“He got it right away”

What changed that blob of vanilla pudding known as Trump’s “mind”?

Pictures, and graphs, and the fact that people he actually knows have the virus.

“We’re thinking that around Easter that’s going to be your spike. That’s going to be the highest point we think, and then it’s going to start coming down from there,” Trump said Monday on “Fox & Friends.” “The worst that can happen is you do it too early and all of a sudden it comes back. That makes it more difficult.”

Yes, but people were telling him that all along, and he ignored them.

The bleak forecasts were carried into the Oval Office by Dr. Anthony Fauci and Dr. Deborah Birx, who displayed to Trump projections that, on the low end, could yield 100,000 American deaths from COVID-19. One model showed that deaths could have soared past 2 million had there been no mitigation measures.

“We showed him the data. He looked at the data. He got it right away. It was a pretty clear picture,” Fauci told CNN on Monday.
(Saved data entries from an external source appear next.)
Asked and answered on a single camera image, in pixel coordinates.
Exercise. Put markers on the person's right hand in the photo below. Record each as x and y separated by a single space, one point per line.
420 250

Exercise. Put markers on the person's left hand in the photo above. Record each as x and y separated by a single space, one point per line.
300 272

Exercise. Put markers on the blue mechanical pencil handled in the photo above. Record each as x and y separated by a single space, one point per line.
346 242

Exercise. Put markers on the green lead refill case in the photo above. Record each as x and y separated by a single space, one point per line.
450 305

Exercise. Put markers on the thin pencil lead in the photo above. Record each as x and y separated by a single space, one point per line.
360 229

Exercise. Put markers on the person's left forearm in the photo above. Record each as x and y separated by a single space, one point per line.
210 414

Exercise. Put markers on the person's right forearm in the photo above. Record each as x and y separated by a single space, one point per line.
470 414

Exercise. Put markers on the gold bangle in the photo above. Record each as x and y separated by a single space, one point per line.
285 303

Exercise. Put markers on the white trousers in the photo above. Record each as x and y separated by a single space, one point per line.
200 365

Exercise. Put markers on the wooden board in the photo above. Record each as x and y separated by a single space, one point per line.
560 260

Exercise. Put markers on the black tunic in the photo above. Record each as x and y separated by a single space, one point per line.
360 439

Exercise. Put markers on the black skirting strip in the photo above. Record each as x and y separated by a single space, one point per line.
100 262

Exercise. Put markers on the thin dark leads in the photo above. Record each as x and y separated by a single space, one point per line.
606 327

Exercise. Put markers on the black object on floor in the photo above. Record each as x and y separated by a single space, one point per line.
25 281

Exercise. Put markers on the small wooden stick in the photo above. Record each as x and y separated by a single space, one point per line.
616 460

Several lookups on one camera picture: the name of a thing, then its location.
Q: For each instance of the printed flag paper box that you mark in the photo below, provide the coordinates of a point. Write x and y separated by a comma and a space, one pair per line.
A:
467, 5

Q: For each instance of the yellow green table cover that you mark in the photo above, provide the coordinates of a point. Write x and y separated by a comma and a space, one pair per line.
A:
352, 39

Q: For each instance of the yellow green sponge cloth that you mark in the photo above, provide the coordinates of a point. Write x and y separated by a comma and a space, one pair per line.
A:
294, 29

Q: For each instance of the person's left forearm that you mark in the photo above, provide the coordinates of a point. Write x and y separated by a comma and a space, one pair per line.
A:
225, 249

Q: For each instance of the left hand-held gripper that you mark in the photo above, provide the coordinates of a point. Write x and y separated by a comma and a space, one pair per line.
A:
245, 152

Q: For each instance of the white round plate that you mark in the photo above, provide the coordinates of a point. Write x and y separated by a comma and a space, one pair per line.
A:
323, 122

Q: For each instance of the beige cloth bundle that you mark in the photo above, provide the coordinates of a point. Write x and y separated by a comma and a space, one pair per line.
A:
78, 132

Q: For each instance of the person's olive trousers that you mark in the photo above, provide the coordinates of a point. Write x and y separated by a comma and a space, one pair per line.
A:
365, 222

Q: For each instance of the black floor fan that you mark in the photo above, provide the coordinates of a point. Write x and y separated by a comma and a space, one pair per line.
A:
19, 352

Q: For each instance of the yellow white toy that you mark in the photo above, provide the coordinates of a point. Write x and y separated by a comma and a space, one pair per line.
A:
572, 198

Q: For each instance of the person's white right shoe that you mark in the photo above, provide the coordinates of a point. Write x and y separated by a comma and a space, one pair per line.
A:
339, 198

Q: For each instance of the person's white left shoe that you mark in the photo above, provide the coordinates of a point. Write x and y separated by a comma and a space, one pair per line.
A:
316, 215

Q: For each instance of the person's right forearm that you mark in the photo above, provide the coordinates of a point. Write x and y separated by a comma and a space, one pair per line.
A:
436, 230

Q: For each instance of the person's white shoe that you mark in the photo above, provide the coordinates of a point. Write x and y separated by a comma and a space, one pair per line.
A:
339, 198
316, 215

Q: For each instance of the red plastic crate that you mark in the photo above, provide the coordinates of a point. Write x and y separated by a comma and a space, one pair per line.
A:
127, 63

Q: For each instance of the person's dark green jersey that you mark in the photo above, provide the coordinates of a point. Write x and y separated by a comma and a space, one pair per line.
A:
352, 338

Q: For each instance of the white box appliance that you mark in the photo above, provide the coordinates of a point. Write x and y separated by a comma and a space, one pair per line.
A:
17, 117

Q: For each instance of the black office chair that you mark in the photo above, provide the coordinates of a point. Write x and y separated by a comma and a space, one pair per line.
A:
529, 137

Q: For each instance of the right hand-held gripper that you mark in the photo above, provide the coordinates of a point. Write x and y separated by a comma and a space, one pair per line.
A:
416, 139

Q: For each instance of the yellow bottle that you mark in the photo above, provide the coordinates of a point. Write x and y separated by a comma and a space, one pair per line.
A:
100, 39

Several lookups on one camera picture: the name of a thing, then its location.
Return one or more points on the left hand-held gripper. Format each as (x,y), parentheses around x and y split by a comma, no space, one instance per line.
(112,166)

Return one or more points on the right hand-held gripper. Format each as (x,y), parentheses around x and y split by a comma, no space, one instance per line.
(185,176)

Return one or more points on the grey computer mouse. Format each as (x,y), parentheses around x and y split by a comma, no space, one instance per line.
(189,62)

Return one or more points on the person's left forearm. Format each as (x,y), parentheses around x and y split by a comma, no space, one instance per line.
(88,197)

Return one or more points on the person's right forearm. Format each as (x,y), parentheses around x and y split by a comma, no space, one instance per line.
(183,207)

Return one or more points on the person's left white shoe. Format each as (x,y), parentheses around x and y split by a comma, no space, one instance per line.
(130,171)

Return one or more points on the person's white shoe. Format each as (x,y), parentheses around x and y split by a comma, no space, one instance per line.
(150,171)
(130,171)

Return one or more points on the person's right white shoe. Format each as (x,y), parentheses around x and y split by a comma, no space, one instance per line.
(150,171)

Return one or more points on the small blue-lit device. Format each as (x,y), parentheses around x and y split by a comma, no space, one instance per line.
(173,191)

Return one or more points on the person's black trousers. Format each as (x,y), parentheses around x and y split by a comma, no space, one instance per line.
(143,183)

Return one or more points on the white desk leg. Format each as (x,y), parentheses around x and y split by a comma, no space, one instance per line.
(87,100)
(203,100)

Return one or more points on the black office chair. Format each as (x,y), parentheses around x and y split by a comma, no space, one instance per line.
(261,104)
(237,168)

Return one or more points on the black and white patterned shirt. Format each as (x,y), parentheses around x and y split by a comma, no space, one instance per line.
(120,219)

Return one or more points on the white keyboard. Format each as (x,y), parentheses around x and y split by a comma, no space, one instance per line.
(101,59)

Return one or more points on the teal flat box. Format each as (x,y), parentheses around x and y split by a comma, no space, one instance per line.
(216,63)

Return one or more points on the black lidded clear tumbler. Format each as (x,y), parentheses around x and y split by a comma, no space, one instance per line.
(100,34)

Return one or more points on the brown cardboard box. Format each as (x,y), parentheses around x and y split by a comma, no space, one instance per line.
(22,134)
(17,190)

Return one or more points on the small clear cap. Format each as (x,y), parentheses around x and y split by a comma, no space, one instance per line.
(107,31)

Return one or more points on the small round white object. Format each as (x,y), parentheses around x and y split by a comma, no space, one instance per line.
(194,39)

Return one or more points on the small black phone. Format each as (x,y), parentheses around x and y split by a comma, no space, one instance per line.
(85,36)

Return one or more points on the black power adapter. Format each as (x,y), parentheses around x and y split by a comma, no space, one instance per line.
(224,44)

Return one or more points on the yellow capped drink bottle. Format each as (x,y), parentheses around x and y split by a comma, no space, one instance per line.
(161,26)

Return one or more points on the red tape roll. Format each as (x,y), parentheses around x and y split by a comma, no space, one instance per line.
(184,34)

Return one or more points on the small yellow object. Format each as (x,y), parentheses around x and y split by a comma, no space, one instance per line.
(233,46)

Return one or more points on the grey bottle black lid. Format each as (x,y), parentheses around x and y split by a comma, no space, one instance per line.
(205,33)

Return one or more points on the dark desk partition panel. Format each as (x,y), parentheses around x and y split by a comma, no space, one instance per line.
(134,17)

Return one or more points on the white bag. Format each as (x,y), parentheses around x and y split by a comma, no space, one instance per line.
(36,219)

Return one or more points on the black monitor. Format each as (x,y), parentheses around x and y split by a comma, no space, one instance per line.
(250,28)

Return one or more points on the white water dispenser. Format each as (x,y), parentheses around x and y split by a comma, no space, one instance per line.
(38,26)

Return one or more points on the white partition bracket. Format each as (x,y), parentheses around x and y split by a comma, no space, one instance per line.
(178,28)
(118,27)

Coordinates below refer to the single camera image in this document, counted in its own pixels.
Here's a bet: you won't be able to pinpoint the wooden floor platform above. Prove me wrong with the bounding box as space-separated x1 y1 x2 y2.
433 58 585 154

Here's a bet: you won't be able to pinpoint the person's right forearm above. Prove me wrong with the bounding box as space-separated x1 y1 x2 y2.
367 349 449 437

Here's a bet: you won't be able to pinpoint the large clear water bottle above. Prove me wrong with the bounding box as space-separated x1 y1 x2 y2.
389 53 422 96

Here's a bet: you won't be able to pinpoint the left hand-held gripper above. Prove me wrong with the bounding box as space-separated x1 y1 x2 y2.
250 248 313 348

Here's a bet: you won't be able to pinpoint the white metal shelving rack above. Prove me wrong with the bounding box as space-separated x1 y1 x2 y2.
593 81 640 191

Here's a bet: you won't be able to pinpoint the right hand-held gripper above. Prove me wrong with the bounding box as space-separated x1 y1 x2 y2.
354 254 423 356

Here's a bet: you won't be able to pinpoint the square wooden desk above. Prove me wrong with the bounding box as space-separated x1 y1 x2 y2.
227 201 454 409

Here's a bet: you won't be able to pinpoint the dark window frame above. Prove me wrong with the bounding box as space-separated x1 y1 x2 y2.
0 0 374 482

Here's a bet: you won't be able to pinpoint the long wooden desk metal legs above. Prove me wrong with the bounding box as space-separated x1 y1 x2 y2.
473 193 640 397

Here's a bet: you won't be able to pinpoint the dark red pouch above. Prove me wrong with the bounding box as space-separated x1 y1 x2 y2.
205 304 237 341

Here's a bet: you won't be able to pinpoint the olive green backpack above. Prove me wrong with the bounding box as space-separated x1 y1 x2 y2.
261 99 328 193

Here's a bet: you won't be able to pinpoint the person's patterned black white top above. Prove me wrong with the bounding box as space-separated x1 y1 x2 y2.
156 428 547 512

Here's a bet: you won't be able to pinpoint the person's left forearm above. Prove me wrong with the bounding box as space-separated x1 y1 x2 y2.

No, he didn’t get it right away. This past weekend is not “right away.” Right away would have been weeks ago, not three days ago.

Trump mused to reporters Saturday about a quarantine of New York, as well as parts of New Jersey and Connecticut, blindsiding their governors and raising questions about federal authority.

Even if the measure was unenforceable, Trump thought it could be a signal to supporters elsewhere that he was walling off a virus hot zone comprised of three Democratic states. But Fauci and other advisers persuaded him that it would accomplish little except ignite worry.

Aw too bad. It would have been so awesome to see “Democratic states” consigned to doom while “Republican states” flourished like the green bay tree.